2.6.2 Allgemein üblicher Zustand

Wird die Mietsache lediglich in einen Zustand versetzt, der allgemein üblich ist, findet eine gegenseitige Interessenabwägung nicht statt. In diesem Fall kann der Vermieter die Kosten, die für die Modernisierungsmaßnahme angefallen sind, innerhalb der Grenzen des § 559 BGB auf den Mieter umlegen. Allgemein üblich ist ein Zustand, den die Mehrzahl der Wohnungen gleichen Alters in einem bestimmten Gebiet bzw. einer bestimmten Region aufweisen. Wie weit der Begriff der Region zu ziehen ist, wird in der Literatur unterschiedlich beurteilt. Der BGH[1] hatte einmal auf ein Bundesland abgestellt, was zurecht kritisiert wurde, weshalb eher auf die Maßgaben des Einzelfalls (insbesondere in den Flächenländern) abgestellt wird.[2]

Mit Blick auf die nach GEG erforderlichen Maßnahmen dürfte dem Kriterium des allgemeinen Zustands ohnehin keine Bedeutung zukommen, da die Vorgaben allgemein zu erfüllen sind und lediglich im konkreten Einzelfall einmal eine Befreiung von den Pflichten auf Grundlage von § 102 GEG infrage kommen kann.
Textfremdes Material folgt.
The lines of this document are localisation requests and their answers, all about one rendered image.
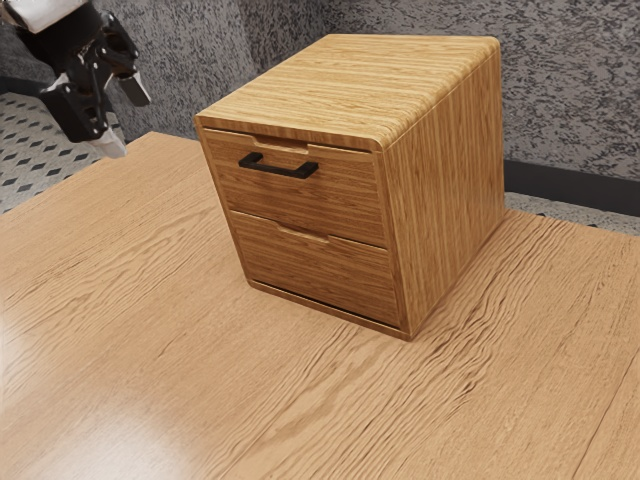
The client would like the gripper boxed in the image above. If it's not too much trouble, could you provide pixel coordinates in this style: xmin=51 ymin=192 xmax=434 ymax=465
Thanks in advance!
xmin=22 ymin=0 xmax=153 ymax=159

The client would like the wooden two-drawer cabinet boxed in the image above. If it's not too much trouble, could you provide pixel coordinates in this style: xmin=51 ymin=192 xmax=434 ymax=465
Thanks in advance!
xmin=193 ymin=34 xmax=506 ymax=342

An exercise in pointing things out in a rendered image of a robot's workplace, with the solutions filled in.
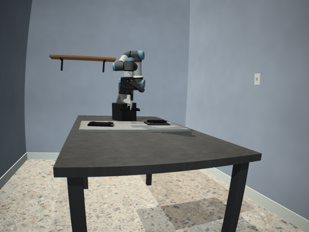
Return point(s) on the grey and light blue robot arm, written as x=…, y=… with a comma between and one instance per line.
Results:
x=130, y=63

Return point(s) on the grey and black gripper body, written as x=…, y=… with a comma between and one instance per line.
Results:
x=123, y=89
[2] Schmidt-Futterer/Börstinghaus, 16. Aufl. 2024, BGB § 559 Rn. 116.

2.6.3 Vom Vermieter nicht zu vertreten

Eine gegenseitige Interessenabwägung findet auch dann nicht statt, wenn die Modernisierungsmaßnahme aufgrund von Umständen durchgeführt wurde, die der Vermieter nicht zu vertreten hatte. In erster Linie ist hier an die anlasslosen Pflichten des Vermieters insbesondere nach § 47 GEG zur Dämmung oberster Geschossdecken zu denken, aber auch an die Fälle etwa anlassbezogener Pflichten nach § 48 GEG. Zwar werden in beiden Fällen im Regelfall ohnehin auch die Voraussetzungen einer energetischen Modernisierung nach § 555b Nr. 1 BGB erfüllt sein, weil durch die jeweilige Maßnahme in Bezug auf die Mietsache nachhaltig Endenergie eingespart wird, dennoch aber besteht in erster Linie eine öffentlich-rechtliche Pflicht zur Einhaltung der gesetzlichen Vorgaben des GEG.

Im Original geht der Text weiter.